Scotch Tape said, “Don’t make accusations like that unless you have proof.”

Dorry trailed behind Pepper and Scotch Tape, all the way to the nurses’ station. As she broke for the women’s hall, Dorry called out to Pepper, “Solidarity!”

“Bitch, please,” Scotch Tape muttered.

When Pepper returned to his room, he found that his mattress had been stripped of its sheets and his pillow was missing. A bare mattress lay on the bed frame. And the towel he’d set down on the floor, to catch the leak from the ceiling, had been taken away. In its place someone had stacked his slacks and socks. They were soaked orange.

Pepper had to admit these guys were good. He’d asserted his rights and they’d attacked his quality of living. How many more small cuts like this before he’d just give up? This was a method of control in many arenas. The indignities of an insurance claim come to mind.

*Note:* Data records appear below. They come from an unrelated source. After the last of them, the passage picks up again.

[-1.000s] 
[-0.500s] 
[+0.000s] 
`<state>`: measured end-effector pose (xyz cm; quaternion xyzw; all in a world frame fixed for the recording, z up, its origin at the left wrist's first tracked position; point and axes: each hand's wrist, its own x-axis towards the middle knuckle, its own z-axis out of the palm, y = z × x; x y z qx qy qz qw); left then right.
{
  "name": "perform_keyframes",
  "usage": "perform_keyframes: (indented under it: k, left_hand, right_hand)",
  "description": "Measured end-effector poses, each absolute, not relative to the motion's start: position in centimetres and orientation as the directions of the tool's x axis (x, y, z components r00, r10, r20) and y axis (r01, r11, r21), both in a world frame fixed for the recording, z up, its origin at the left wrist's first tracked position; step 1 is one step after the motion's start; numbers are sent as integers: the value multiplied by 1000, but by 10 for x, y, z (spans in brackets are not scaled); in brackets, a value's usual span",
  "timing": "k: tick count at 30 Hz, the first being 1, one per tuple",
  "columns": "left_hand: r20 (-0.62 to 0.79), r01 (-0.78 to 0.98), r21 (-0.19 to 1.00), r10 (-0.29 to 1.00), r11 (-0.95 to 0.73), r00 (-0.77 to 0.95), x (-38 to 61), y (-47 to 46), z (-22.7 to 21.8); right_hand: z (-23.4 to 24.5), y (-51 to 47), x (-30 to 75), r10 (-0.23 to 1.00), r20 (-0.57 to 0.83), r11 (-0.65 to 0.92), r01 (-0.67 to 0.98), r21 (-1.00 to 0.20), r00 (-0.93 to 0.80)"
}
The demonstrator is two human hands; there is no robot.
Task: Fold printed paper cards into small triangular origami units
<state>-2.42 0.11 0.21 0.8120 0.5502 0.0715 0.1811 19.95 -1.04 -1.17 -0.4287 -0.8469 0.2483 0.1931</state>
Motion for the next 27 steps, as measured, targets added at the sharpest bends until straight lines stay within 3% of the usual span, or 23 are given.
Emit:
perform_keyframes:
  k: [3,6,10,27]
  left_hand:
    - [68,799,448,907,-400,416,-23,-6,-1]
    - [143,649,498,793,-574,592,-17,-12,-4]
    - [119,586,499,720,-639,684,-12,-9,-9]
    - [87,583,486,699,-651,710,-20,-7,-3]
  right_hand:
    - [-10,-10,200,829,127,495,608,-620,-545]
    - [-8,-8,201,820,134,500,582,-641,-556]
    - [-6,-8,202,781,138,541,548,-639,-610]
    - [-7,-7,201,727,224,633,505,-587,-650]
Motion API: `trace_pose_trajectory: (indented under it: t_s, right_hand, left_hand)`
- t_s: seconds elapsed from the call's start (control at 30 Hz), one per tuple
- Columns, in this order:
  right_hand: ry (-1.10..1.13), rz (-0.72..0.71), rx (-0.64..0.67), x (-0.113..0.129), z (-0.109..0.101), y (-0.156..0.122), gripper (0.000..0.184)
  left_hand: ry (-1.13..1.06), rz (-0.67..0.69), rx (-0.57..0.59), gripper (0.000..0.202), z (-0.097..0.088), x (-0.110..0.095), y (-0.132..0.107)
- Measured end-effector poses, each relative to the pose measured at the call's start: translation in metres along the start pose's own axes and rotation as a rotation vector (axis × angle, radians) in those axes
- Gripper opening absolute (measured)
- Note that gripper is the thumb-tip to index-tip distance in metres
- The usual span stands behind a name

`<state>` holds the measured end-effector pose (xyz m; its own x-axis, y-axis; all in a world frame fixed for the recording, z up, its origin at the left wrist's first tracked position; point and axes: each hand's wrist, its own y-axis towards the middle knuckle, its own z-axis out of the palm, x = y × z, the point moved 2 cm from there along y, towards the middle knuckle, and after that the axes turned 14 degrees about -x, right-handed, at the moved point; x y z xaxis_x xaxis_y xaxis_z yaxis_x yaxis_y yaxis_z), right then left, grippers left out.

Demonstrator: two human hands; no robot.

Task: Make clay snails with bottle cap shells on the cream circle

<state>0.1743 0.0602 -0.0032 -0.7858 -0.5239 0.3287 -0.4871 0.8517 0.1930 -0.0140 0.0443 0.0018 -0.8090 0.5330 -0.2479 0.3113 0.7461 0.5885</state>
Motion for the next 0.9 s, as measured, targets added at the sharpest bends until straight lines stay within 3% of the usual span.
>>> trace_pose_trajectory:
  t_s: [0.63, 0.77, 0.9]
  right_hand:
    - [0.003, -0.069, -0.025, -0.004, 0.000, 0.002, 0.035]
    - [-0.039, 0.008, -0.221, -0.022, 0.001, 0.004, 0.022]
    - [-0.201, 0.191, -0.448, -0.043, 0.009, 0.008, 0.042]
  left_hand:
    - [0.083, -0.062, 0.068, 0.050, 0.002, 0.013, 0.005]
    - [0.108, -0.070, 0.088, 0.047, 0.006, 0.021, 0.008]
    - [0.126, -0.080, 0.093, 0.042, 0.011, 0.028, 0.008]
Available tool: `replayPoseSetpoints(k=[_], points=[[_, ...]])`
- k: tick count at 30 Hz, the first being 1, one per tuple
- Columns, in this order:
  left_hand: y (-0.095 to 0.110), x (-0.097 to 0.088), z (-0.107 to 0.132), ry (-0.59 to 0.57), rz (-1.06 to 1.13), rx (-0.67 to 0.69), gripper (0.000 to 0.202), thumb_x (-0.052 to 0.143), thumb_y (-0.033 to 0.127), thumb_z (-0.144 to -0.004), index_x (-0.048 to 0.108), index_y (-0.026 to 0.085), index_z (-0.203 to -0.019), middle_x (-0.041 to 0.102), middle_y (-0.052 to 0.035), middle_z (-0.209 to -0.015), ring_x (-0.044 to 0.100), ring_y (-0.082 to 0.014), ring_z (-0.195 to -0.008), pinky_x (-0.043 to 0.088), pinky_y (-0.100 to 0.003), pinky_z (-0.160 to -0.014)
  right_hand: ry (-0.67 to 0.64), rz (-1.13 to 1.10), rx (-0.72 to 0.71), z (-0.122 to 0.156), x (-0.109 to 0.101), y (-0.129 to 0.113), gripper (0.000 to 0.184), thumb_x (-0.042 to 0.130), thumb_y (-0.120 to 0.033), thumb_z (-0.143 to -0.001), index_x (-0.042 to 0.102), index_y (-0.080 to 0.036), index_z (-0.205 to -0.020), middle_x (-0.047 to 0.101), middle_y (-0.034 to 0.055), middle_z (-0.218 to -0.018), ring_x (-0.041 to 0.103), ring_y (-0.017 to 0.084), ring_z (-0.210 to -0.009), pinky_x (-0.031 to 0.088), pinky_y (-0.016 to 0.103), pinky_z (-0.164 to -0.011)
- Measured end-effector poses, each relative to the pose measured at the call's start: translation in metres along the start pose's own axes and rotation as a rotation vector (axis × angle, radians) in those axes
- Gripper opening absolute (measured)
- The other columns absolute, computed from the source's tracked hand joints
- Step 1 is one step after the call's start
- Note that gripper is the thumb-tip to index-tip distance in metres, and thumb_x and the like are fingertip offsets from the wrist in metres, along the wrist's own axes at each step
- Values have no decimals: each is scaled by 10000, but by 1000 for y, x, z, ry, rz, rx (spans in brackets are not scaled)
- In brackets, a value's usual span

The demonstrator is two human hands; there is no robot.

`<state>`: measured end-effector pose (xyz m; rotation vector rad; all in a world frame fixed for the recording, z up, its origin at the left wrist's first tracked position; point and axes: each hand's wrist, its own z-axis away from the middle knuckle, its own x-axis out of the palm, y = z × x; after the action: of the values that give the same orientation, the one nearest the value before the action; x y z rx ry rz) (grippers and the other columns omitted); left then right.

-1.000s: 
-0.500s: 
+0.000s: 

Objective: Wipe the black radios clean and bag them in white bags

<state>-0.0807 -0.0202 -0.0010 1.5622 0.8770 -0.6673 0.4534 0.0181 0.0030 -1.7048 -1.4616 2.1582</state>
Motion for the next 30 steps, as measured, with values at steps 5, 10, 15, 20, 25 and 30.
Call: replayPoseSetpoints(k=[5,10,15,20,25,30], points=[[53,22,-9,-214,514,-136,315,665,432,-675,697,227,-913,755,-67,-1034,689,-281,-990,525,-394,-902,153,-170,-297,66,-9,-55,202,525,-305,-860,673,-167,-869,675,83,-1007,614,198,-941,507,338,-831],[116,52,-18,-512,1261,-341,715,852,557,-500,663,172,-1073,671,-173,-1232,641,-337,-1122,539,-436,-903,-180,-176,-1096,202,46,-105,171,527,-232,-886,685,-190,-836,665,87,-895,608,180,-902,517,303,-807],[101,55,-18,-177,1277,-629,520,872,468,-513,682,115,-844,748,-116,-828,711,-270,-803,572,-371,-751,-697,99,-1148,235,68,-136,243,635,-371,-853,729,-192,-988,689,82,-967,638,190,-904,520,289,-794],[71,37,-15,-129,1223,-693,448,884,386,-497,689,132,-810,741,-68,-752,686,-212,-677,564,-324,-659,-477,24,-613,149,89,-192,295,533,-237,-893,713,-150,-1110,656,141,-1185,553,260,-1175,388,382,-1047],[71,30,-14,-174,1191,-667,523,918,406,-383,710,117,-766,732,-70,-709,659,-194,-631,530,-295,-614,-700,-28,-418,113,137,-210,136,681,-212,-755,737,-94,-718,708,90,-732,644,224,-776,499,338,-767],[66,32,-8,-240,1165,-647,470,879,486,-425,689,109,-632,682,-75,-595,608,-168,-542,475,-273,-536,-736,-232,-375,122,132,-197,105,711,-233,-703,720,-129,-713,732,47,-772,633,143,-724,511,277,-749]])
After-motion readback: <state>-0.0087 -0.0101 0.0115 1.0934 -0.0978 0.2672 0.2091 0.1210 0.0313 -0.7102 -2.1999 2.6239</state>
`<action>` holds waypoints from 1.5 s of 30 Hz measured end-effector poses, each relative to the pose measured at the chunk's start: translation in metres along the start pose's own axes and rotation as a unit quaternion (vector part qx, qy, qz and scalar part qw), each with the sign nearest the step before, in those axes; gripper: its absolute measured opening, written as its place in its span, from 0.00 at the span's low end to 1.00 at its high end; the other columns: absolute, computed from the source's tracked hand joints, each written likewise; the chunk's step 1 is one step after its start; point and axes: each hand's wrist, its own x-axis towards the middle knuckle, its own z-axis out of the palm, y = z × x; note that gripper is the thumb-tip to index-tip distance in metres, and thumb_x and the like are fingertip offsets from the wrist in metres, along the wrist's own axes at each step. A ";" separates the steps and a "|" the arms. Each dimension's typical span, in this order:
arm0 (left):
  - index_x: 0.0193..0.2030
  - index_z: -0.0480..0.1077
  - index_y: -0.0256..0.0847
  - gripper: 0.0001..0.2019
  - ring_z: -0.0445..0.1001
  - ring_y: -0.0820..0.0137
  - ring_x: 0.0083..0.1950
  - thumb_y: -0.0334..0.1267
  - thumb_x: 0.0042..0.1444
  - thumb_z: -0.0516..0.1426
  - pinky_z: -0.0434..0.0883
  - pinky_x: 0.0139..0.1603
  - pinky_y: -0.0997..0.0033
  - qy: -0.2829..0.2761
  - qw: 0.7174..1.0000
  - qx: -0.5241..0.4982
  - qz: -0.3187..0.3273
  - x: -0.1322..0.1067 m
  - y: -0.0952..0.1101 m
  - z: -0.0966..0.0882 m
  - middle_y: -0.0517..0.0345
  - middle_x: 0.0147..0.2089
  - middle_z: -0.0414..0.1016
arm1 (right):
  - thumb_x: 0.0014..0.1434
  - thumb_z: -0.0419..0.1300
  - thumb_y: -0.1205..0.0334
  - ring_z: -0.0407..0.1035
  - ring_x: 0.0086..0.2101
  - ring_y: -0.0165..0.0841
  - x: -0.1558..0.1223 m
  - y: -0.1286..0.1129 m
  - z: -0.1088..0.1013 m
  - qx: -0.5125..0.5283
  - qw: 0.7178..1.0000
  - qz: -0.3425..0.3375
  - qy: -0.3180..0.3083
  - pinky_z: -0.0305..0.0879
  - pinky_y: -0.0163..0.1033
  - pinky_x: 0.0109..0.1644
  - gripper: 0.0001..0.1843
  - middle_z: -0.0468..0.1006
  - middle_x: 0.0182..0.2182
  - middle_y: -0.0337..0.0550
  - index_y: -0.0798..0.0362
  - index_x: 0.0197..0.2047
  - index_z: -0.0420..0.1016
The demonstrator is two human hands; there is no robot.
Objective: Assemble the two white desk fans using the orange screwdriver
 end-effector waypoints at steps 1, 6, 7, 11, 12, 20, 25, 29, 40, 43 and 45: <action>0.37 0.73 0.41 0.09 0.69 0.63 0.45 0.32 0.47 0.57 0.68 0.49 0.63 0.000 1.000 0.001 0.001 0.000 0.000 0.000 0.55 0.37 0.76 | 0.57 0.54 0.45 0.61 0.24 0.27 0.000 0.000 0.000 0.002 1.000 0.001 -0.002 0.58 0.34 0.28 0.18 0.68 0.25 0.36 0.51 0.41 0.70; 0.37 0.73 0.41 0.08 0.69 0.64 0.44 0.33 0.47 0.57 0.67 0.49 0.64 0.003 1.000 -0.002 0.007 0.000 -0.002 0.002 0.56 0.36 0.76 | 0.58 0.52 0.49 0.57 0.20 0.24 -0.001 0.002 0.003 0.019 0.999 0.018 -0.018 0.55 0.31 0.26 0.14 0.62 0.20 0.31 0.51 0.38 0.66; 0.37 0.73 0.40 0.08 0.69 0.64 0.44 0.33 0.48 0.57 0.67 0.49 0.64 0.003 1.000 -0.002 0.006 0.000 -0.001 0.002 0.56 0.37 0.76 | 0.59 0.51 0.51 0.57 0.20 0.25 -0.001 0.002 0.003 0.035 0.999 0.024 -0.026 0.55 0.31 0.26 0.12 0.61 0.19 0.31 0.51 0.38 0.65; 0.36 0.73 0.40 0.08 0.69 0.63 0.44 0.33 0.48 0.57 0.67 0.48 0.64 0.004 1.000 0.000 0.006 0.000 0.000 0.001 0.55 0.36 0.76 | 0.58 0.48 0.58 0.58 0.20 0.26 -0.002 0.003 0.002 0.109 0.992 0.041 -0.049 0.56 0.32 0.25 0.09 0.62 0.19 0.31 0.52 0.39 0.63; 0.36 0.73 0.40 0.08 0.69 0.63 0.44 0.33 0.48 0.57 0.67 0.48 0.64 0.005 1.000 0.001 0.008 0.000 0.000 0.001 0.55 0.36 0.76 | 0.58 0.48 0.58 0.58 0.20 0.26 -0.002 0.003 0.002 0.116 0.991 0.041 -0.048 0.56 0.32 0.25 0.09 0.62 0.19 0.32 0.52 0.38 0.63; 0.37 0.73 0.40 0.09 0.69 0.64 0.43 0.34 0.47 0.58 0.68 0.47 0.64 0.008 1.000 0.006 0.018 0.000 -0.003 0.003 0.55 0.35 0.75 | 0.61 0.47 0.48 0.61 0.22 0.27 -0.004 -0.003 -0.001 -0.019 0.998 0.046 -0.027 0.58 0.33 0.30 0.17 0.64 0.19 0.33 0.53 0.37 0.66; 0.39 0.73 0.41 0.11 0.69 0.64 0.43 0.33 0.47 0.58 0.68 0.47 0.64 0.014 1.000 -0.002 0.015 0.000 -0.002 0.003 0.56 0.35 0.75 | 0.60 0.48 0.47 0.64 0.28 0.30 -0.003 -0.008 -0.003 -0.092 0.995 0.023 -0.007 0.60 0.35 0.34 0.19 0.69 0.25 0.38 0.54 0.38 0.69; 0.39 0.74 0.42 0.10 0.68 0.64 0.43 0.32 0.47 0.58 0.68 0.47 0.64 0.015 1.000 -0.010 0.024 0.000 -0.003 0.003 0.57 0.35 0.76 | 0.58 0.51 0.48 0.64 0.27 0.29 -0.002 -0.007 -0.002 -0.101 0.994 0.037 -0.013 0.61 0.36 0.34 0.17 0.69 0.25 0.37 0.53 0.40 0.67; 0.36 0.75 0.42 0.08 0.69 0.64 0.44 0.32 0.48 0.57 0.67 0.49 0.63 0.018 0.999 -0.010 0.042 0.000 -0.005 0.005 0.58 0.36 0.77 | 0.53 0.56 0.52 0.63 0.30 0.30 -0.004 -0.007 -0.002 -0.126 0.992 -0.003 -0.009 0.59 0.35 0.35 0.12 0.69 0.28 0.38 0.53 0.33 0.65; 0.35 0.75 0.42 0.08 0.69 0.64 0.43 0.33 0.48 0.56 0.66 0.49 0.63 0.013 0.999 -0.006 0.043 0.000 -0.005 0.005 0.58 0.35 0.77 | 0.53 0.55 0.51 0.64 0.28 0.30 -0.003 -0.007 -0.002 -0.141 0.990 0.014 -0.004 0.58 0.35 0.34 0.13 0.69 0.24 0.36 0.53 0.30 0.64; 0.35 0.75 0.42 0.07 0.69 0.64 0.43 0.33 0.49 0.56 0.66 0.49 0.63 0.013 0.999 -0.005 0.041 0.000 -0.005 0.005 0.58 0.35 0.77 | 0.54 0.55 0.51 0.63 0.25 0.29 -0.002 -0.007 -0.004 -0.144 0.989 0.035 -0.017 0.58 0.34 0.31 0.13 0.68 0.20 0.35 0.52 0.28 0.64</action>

Pepper wasn’t sure what he should do about the clothes. The drip from the ceiling seemed to have stopped. Now there was just a dried
orange blob on the ceiling tile, like a dollop of apricot jam. But the slacks and socks were still wet. He’d be wearing these pajamas for a lot longer.

Scotch Tape said, “I told you how to get out of this place, but you just couldn’t be cool.” He seemed disappointed in Pepper.

Pepper didn’t feel the need to respond. Anything he said would probably only count against him sometime later. Right now he only wanted to show Scotch Tape that these little degradations hadn’t bothered him. He couldn’t think of a better way to assert his own strength. So he went to his bed where it now rested, against the wall with the painted-over door. He got in bed (
on
the bed, since there were no sheets). He reached over and pulled his book from the dresser. He held it up as a barrier between him and Scotch Tape.

Jaws
.

Scotch Tape said, “Hope it don’t get too cold in here tonight!” Then walked back down the hall.

Pepper stayed focused on the novel. He read in a whisper, a habit since he was little and trying to drown out the sounds of road traffic coming from Kissena Boulevard.

“A hundred yards offshore, the fish sensed a change in the sea’s rhythm. It did not see the woman, nor yet did it smell her. Running within the length of its body were a series of thin canals, filled with mucus and dotted with nerve endings, and these nerves detected vibration and signaled the brain. The fish turned toward shore.”

Pepper lost time. As he continued reading, he lost even more. The late evening passed and, except for getting up to use the bathroom twice, he forgot himself. He wasn’t transported from New Hyde to the beaches of Amity, he didn’t feel the New England sun on his skin or the salty breeze on his tongue, but he was reminded of the life beyond this bare bed, and distracted from all the hard questions he’d face once he put the book down. The reading became a muscle relaxant, a sedative, a salve, and there was nothing wrong with that.

Which is why Pepper wasn’t stressed when Coffee got press-ganged into the room. Terry practically tossed Coffee through the open doorway. Coffee stumbled into the room, and Pepper, at ease from the enjoyable reading, looked up casually. Coffee’s blue binder
flapped into the room next. Then Terry slammed the door shut. A second after that, the door was locked.

Even this didn’t cause Pepper much alarm. He grinned at Coffee conspiratorially and said, “We’re the bad boys of this unit!”